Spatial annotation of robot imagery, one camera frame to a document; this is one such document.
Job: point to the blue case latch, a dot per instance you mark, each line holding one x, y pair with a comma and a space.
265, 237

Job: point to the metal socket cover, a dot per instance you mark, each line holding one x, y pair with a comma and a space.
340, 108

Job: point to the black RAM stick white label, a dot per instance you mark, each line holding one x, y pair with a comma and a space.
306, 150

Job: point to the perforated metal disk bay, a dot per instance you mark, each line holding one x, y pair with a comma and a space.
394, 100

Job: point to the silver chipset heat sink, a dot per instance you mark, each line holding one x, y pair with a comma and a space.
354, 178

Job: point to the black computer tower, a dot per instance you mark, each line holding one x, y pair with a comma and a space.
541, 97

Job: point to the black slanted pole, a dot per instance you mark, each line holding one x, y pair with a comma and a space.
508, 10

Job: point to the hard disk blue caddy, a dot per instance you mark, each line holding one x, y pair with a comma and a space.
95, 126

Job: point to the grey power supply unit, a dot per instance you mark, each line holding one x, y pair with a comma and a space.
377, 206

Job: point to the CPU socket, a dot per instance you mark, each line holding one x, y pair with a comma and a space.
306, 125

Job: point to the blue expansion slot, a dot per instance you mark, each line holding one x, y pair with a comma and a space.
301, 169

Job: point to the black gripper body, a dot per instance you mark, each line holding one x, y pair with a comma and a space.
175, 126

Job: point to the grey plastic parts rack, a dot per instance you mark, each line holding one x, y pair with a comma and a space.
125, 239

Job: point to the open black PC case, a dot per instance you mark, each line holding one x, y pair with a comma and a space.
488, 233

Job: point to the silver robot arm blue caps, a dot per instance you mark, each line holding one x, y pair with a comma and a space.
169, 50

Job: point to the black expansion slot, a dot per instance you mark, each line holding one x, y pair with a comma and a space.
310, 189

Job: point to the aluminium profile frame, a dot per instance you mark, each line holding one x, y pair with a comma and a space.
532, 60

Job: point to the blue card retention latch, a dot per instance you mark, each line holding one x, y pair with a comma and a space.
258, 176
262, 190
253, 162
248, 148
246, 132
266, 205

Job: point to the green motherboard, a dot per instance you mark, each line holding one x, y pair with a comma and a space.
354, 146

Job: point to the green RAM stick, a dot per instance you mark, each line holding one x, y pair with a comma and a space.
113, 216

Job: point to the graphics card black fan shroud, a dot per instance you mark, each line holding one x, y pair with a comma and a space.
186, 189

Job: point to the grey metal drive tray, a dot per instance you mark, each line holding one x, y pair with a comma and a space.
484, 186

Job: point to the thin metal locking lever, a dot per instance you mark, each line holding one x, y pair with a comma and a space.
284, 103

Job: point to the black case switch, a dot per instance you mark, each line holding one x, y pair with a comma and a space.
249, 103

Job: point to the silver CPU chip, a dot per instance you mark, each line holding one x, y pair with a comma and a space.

== == ==

> How to complete this task: What is needed is an exact transcription of every entry above.

> Solution to this task:
Spatial annotation of robot imagery, one camera frame to a document; this is one such document.
Job: point to the blue case latch, a dot per instance you mark, each line holding one x, y pair with a comma and a space.
265, 237

Job: point to the metal socket cover, a dot per instance you mark, each line holding one x, y pair with a comma and a space.
340, 108

Job: point to the black RAM stick white label, a dot per instance you mark, each line holding one x, y pair with a comma and a space.
306, 150

Job: point to the perforated metal disk bay, a dot per instance you mark, each line holding one x, y pair with a comma and a space.
394, 100

Job: point to the silver chipset heat sink, a dot per instance you mark, each line holding one x, y pair with a comma and a space.
354, 178

Job: point to the black computer tower, a dot per instance you mark, each line holding one x, y pair with a comma and a space.
541, 97

Job: point to the black slanted pole, a dot per instance you mark, each line holding one x, y pair with a comma and a space.
508, 10

Job: point to the hard disk blue caddy, a dot per instance you mark, each line holding one x, y pair with a comma and a space.
95, 126

Job: point to the grey power supply unit, a dot per instance you mark, each line holding one x, y pair with a comma and a space.
377, 206

Job: point to the CPU socket, a dot per instance you mark, each line holding one x, y pair with a comma and a space.
306, 125

Job: point to the blue expansion slot, a dot per instance you mark, each line holding one x, y pair with a comma and a space.
301, 169

Job: point to the black gripper body, a dot per instance you mark, each line holding one x, y pair with a comma and a space.
175, 126

Job: point to the grey plastic parts rack, a dot per instance you mark, each line holding one x, y pair with a comma and a space.
125, 239

Job: point to the open black PC case, a dot per instance you mark, each line holding one x, y pair with a comma and a space.
488, 233

Job: point to the silver robot arm blue caps, a dot per instance you mark, each line holding one x, y pair with a comma and a space.
169, 50

Job: point to the black expansion slot, a dot per instance you mark, each line holding one x, y pair with a comma and a space.
310, 189

Job: point to the aluminium profile frame, a dot per instance you mark, each line holding one x, y pair with a comma and a space.
532, 60

Job: point to the blue card retention latch, a dot per instance you mark, each line holding one x, y pair with a comma and a space.
258, 176
262, 190
253, 162
248, 148
246, 132
266, 205

Job: point to the green motherboard, a dot per instance you mark, each line holding one x, y pair with a comma and a space.
354, 146

Job: point to the green RAM stick, a dot per instance you mark, each line holding one x, y pair with a comma and a space.
113, 216

Job: point to the graphics card black fan shroud, a dot per instance you mark, each line holding one x, y pair with a comma and a space.
186, 189

Job: point to the grey metal drive tray, a dot per instance you mark, each line holding one x, y pair with a comma and a space.
484, 186

Job: point to the thin metal locking lever, a dot per instance you mark, each line holding one x, y pair with a comma and a space.
284, 103

Job: point to the black case switch, a dot per instance you mark, each line holding one x, y pair with a comma and a space.
249, 103

Job: point to the silver CPU chip, a dot per instance you mark, each line holding one x, y pair with a comma and a space.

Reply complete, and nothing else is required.